Der IWF wird Argentinien bestimmt unterstützen, wenn die Umschuldung, die unerlässlich ist, eine vernünftige Basis hat. Die Regierung muss ein Gesamtbild vorlegen, auch mit den erwarteten neuen Krediten und Investitionen. Doch dabei müssen auch die Staatsfinanzen saniert werden. In diesem Sinn will Guzmán nach der ersten Erhöhung der Tarife öffentlicher Dienste, im zweiten Halbjahr eine zweite hinzufügen, mit einer Differenzierung der Konsumenten gemäß ihrem Einkommen, so dass die Zunahme bei wohlhabenden Haushalten viel höher wäre.
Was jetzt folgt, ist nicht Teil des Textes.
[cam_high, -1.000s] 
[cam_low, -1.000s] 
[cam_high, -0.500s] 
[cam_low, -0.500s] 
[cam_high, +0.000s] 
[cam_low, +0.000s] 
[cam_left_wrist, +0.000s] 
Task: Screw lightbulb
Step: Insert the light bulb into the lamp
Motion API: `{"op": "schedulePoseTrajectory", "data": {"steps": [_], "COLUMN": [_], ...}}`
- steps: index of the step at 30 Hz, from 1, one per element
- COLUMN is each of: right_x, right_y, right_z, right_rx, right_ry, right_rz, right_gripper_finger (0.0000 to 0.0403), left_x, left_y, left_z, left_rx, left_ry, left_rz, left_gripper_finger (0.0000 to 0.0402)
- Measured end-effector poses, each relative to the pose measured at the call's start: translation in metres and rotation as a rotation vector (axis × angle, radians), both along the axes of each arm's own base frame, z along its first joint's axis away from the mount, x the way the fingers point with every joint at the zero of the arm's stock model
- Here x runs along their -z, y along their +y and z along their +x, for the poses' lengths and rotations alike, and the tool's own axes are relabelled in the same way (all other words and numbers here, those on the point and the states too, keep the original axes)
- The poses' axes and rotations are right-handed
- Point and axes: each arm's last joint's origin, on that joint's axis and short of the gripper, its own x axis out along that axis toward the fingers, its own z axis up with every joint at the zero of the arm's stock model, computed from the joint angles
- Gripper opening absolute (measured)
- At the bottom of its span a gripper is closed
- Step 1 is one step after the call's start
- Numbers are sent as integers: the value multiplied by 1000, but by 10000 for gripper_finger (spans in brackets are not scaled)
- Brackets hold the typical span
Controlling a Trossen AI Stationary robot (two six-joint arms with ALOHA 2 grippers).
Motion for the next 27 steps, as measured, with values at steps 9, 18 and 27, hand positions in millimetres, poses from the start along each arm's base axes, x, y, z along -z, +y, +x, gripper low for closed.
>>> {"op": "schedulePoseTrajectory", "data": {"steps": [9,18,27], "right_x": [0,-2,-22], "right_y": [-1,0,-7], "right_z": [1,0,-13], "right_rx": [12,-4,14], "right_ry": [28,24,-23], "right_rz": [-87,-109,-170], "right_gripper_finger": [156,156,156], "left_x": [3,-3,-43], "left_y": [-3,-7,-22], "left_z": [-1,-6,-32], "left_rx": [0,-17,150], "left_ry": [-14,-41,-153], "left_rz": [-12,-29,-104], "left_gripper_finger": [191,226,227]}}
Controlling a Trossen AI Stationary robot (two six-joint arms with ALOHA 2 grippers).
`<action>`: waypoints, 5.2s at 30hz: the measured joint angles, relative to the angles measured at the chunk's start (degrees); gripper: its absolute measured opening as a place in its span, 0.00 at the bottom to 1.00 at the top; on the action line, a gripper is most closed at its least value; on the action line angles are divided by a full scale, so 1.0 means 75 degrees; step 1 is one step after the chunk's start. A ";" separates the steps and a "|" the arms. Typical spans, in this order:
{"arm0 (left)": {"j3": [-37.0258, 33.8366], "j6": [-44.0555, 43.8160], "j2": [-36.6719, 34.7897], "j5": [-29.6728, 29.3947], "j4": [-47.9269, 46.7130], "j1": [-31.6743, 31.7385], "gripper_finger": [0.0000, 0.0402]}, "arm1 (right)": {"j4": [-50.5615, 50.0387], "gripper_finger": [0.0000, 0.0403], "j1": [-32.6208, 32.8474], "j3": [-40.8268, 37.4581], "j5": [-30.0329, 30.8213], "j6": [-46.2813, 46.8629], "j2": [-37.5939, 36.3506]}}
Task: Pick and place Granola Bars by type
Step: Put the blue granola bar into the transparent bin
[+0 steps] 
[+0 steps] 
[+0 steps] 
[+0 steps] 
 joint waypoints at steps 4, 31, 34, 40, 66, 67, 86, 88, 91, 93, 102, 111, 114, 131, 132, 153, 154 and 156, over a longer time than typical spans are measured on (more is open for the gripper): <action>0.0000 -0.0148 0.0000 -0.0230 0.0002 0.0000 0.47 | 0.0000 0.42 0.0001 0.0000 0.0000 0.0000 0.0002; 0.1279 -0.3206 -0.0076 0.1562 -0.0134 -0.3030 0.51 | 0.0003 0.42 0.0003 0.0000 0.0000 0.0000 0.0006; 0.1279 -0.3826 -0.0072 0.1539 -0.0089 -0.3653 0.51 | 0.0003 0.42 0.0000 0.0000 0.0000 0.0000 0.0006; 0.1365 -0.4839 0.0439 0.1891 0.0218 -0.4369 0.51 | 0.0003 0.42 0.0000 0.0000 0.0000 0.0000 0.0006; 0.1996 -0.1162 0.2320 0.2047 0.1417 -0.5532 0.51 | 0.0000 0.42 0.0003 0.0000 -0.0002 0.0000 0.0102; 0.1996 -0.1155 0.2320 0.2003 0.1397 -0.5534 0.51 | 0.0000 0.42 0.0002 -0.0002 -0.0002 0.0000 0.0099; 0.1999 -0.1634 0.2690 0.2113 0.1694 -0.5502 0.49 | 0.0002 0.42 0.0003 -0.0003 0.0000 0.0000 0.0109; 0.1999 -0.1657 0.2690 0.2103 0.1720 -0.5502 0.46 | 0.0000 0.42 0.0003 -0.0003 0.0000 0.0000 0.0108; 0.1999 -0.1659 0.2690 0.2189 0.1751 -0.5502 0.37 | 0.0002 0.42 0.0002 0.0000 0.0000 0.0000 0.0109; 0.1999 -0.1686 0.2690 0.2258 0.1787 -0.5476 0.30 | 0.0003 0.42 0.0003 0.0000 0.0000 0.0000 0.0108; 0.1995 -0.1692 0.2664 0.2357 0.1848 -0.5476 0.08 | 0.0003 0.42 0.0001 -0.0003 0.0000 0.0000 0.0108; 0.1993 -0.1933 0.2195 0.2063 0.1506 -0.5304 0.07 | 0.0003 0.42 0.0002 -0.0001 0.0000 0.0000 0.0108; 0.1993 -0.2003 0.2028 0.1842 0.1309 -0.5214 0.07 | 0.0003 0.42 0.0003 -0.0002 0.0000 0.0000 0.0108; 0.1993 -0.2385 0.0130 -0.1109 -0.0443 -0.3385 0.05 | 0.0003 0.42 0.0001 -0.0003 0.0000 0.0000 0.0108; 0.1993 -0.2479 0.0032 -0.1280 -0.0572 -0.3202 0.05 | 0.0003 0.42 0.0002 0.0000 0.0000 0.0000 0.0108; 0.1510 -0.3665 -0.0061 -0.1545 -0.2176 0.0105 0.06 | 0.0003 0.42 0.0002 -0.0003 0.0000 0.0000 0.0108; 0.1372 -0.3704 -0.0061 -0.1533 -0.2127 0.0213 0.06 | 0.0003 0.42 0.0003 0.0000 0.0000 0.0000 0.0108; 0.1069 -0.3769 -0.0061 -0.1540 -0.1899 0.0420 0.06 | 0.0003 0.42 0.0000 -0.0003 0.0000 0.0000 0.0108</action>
Abgesehen davon müssen weitere Maßnahmen getroffen werden.

Das primäre Defizit der Staatsfinanzen muss kurzfristig ausgemerzt werden, oder zumindest nur noch so hoch bleiben, dass es mit einer mäßigen Geldschöpfung gedeckt werden kann. Dessen ist sich Minister Guzmán bewusst. Bei Wachstum muss die Geldmenge ohnehin die reale Wirtschaft begleiten, um keinen monetären Engpass zu schaffen, der die Wirtschaft bremst. Den Staat in Ordnung zu bringen ist keine Kleinigkeit, ist aber unerlässlich. Ebenfalls müssen dann auch andere Probleme gelöst werden, die die Wirtschaft belasten. Doch zunächst sollte man mit dem unmittelbaren Problem anfangen, wie wir es oben dargestellt haben. Und wenn dies nicht begriffen wird, dann stehen schlimmer Zeiten bevor. Noch viel schlimmere als jetzt!

In diesem Artikel weisen wir auf die Notwendigkeit hin, die Problematik der Staatsverschuldung formell so darzustellen, dass sie mit gutem Willen gelöst werden kann. Ohne dies entsteht eine Weltuntergangsstimmung, die die Lösung erschwert oder unmöglich macht. Es sollte für die Regierung, an erster Stelle Wirtschaftsminister Martín Guzmán, nicht so schwer sein, dies zu verstehen.